Between 1979 and 1995, Bustamante served as the director of the Historical Archive of the Palace of Miraflores. During her tenure, she undertook the task of indexing the archive's Bulletin, creating the first guides for issues 1–100. Índice de los primeros cien números del Boletín del Archivo Histórico de Miraflores was published in two volumes. These were followed by Isaías Medina Angarita (1985) and Memoria de tiempos difíciles (Memory of difficult times, 1990) The books dealt with the presidency and administration of Medina, which was a favorite theme. Bustamante wrote over 70 articles about him throughout her career.

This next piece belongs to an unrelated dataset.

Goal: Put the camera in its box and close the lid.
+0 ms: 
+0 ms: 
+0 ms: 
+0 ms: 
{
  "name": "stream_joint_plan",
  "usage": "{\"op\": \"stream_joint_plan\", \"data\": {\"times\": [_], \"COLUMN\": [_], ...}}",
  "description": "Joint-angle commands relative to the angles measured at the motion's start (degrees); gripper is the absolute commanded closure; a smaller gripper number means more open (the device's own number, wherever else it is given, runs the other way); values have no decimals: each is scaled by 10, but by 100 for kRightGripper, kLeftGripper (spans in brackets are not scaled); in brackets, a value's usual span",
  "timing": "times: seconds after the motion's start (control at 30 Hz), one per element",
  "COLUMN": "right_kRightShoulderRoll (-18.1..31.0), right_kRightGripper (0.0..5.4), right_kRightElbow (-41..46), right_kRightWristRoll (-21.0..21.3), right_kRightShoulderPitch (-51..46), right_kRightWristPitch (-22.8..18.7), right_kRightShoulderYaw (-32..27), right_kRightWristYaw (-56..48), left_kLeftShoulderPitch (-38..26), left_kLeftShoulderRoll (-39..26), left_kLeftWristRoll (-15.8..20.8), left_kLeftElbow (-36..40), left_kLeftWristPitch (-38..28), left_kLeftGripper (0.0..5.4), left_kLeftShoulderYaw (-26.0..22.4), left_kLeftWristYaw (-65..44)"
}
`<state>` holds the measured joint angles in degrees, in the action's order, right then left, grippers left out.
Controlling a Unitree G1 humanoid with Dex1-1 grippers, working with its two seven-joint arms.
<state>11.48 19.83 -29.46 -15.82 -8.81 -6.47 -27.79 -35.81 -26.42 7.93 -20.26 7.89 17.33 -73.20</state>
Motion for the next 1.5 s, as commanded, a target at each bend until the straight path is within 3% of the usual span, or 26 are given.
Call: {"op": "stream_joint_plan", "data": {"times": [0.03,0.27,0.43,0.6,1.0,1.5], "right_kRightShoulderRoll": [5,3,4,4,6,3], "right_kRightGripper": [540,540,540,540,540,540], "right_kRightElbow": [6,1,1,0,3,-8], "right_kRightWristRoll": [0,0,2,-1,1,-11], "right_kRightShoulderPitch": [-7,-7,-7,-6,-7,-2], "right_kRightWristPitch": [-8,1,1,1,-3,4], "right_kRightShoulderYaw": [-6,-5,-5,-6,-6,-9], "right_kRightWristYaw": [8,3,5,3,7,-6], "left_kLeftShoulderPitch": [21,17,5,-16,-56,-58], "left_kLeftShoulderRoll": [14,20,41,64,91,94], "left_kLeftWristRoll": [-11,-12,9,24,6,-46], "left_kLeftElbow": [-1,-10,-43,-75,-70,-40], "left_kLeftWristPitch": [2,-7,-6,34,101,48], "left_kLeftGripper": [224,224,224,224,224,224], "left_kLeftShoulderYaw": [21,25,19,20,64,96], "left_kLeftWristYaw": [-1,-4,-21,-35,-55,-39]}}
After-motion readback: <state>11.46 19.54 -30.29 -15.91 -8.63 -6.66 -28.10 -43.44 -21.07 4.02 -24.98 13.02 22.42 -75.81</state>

Bustamante taught library science in the School of Archivology at the Central University of Venezuela for ten years. In 1987, she was elected to hold the 7th Chair in the Venezuelan Society of Medical History (VSMH). In 1993 she founded the Ilia Rivas de Pacheco Reading Club, her third literary study group in San Cristóbal. The following year, Bustamante received the distinction of the Order "Andrés Bello", in the first degree and in 1995, she was decorated with the Order of Meritorious Work, First Class. That same year, she was named president of the Venezuelan Society of Medical History, the first woman to hold the post, which she led until 1997. In 2004, she became a member of the National Academy of History of Venezuela. In 2007, for the centennial celebration of the National Academy of Medicine, Editorial Ateproca published her doctoral thesis. That same year, Medina: Militar Civilista, gran demócrata (Medina: Military Civilian Great Democrat) was published. She remained active in the meetings and activities of the VSMH until 2011. She wrote prolifically on the history of Venezuela and participated often as a speaker or panelist in national and international forums concerning archivism, history, and medicine.

==Death and legacy==
Bustamante died on 9 November 2012 in Caracas, having left a lasting mark on the history and archival processes of her country.